*Instructions to follow*: Line by line, transcribe the material shown below exactly.

*Data segment*:
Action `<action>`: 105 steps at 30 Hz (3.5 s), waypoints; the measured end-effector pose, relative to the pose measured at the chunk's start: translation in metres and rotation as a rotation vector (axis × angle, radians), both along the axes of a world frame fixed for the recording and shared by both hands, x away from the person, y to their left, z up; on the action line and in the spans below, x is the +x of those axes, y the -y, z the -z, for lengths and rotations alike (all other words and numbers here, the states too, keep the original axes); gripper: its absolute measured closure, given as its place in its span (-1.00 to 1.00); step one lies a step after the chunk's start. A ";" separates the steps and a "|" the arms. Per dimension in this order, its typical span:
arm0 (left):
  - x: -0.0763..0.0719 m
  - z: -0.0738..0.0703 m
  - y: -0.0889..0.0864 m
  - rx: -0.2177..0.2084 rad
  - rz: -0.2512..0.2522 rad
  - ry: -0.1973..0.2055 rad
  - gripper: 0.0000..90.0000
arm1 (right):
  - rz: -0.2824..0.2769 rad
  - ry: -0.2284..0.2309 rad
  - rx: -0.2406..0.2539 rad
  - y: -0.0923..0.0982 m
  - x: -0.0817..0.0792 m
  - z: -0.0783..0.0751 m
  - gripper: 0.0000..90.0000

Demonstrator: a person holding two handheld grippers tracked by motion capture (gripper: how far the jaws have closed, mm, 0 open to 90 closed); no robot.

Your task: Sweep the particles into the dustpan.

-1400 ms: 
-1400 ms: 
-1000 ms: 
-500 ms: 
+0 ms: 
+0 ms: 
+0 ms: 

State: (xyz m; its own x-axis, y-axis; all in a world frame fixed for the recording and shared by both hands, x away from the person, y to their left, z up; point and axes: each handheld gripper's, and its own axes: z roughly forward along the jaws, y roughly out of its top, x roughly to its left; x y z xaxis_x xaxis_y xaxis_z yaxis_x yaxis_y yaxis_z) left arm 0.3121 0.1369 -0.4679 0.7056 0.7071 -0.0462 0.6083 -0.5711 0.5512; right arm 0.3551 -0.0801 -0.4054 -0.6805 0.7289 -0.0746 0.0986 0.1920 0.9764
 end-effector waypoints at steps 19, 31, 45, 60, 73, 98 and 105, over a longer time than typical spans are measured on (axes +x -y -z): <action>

*Exercise solution*:
Action `<action>`: 105 steps at 30 Hz (3.5 s), waypoints; the measured end-effector pose, relative to the pose measured at the chunk's start: translation in metres and rotation as a rotation vector (axis × angle, radians), both along the axes of a world frame fixed for the recording and shared by both hands, x away from the person, y to their left, z up; on the action line and in the spans below, x is the +x of those axes, y the -y, z the -z, for lengths and rotations alike (all other words and numbers here, the states too, keep the original axes); gripper: its absolute measured closure, given as its place in its span (-1.00 to 1.00); step one lies a step after the chunk's start. A ";" separates the steps and a "|" the arms. Per dimension in this order, its typical span:
arm0 (left):
  - x: -0.0763..0.0719 m
  - z: -0.0738..0.0703 m
  - y: -0.0889..0.0864 m
  - rx: -0.2177..0.2084 rad
  - rz: -0.2512..0.2522 rad
  - ry: -0.1973..0.2055 rad
  - gripper: 0.0000..90.0000
arm1 (right):
  - rz: -0.2824..0.2769 rad
  - ry: -0.2284..0.2309 rad
  - rx: -0.2406..0.2539 rad
  - y: -0.0923..0.0982 m
  - x: -0.0817..0.0792 m
  - z: -0.0783..0.0751 m
  - gripper: 0.0000..90.0000

Demonstrator: a person holding two handheld grippers tracked by motion capture (gripper: how far the jaws have closed, mm, 0 open to 90 closed); no robot.

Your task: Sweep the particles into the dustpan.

-1400 ms: 
-1400 ms: 
-1000 ms: 
-500 ms: 
+0 ms: 
+0 ms: 
+0 ms: 

State: (xyz m; its own x-axis, y-axis; all in a world frame fixed for the recording and shared by both hands, x away from the person, y to their left, z up; point and axes: each handheld gripper's, and its own axes: z roughly forward along the jaws, y roughly out of its top, x roughly to its left; x y z xaxis_x xaxis_y xaxis_z yaxis_x yaxis_y yaxis_z) left arm 0.3121 0.1369 -0.4679 0.7056 0.7071 -0.0462 0.6083 -0.5711 0.5512; right arm 0.3551 -0.0801 -0.4054 -0.6805 0.7289 -0.0746 0.0986 0.1920 0.9764
 end-effector waypoints at steps 19, 31, 45, 60, 73, 98 and 105, over a longer time than typical spans are measured on (axes +x -y -z): <action>

For this exercise, the work is now complete.